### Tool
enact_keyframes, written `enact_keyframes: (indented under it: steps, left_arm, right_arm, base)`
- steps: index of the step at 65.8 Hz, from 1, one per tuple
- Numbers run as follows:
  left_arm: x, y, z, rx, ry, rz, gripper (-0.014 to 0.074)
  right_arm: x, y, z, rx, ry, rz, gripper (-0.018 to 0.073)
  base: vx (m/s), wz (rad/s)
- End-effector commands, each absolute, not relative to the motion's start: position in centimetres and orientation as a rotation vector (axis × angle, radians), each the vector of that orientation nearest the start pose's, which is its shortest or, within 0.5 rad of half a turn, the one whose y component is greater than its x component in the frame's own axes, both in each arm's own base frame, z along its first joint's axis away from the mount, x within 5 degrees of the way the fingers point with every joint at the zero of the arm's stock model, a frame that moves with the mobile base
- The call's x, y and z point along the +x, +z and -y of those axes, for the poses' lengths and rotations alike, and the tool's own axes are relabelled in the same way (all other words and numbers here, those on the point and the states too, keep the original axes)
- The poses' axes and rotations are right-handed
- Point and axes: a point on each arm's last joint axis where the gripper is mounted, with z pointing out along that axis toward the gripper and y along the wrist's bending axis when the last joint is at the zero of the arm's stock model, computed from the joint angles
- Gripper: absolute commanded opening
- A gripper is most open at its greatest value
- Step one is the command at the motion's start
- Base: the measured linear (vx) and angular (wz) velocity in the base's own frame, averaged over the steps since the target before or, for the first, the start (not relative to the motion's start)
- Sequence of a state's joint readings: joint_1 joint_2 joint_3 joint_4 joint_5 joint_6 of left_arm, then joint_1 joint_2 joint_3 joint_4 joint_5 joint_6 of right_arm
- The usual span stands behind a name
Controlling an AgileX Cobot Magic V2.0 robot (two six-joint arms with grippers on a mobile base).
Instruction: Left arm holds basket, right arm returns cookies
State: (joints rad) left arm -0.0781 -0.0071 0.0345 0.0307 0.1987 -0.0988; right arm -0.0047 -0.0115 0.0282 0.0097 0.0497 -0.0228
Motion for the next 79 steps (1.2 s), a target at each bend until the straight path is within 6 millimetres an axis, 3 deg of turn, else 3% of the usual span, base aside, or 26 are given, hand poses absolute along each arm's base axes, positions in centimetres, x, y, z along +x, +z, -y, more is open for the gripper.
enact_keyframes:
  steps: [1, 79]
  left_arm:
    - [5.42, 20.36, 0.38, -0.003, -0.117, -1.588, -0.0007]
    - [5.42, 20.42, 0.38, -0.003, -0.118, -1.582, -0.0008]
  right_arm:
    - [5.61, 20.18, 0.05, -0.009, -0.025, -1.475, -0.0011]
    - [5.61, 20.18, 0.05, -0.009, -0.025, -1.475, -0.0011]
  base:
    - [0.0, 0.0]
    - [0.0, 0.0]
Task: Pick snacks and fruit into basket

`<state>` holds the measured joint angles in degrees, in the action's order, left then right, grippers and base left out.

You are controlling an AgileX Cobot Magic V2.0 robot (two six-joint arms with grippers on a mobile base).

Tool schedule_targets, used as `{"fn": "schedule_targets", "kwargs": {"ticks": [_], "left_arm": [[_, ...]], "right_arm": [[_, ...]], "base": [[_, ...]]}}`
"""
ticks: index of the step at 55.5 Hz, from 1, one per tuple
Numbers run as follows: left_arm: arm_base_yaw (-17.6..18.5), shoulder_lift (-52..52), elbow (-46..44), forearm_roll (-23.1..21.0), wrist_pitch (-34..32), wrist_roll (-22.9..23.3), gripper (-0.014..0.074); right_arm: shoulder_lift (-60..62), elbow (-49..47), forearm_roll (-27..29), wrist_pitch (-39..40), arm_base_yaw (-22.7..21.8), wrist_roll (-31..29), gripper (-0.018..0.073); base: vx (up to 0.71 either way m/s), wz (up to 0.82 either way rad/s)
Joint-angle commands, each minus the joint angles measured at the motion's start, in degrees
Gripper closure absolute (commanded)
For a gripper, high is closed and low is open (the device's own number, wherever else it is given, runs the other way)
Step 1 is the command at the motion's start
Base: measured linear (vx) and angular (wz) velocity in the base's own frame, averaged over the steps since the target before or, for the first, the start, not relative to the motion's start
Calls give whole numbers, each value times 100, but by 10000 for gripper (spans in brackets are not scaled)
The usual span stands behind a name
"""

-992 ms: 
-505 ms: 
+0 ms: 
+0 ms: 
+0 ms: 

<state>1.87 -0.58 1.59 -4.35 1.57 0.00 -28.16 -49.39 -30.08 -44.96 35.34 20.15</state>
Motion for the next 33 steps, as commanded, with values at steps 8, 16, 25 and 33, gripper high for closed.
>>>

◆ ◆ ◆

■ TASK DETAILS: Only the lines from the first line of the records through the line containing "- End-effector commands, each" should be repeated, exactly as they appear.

■ TASK ANSWER:
### Tool
enact_keyframes, written `enact_keyframes: (indented under it: steps, left_arm, right_arm, base)`
- steps: index of the step at 65.8 Hz, from 1, one per tuple
- Numbers run as follows:
  left_arm: x, y, z, rx, ry, rz, gripper (-0.014 to 0.074)
  right_arm: x, y, z, rx, ry, rz, gripper (-0.018 to 0.073)
  base: vx (m/s), wz (rad/s)
- End-effector commands, each absolute, not relative to the motion's start: position in centimetres and orientation as a rotation vector (axis × angle, radians), each the vector of that orientation nearest the start pose's, which is its shortest or, within 0.5 rad of half a turn, the one whose y component is greater than its x component in the frame's own axes, both in each arm's own base frame, z along its first joint's axis away from the mount, x within 5 degrees of the way the fingers point with every joint at the zero of the arm's stock model, a frame that moves with the mobile base

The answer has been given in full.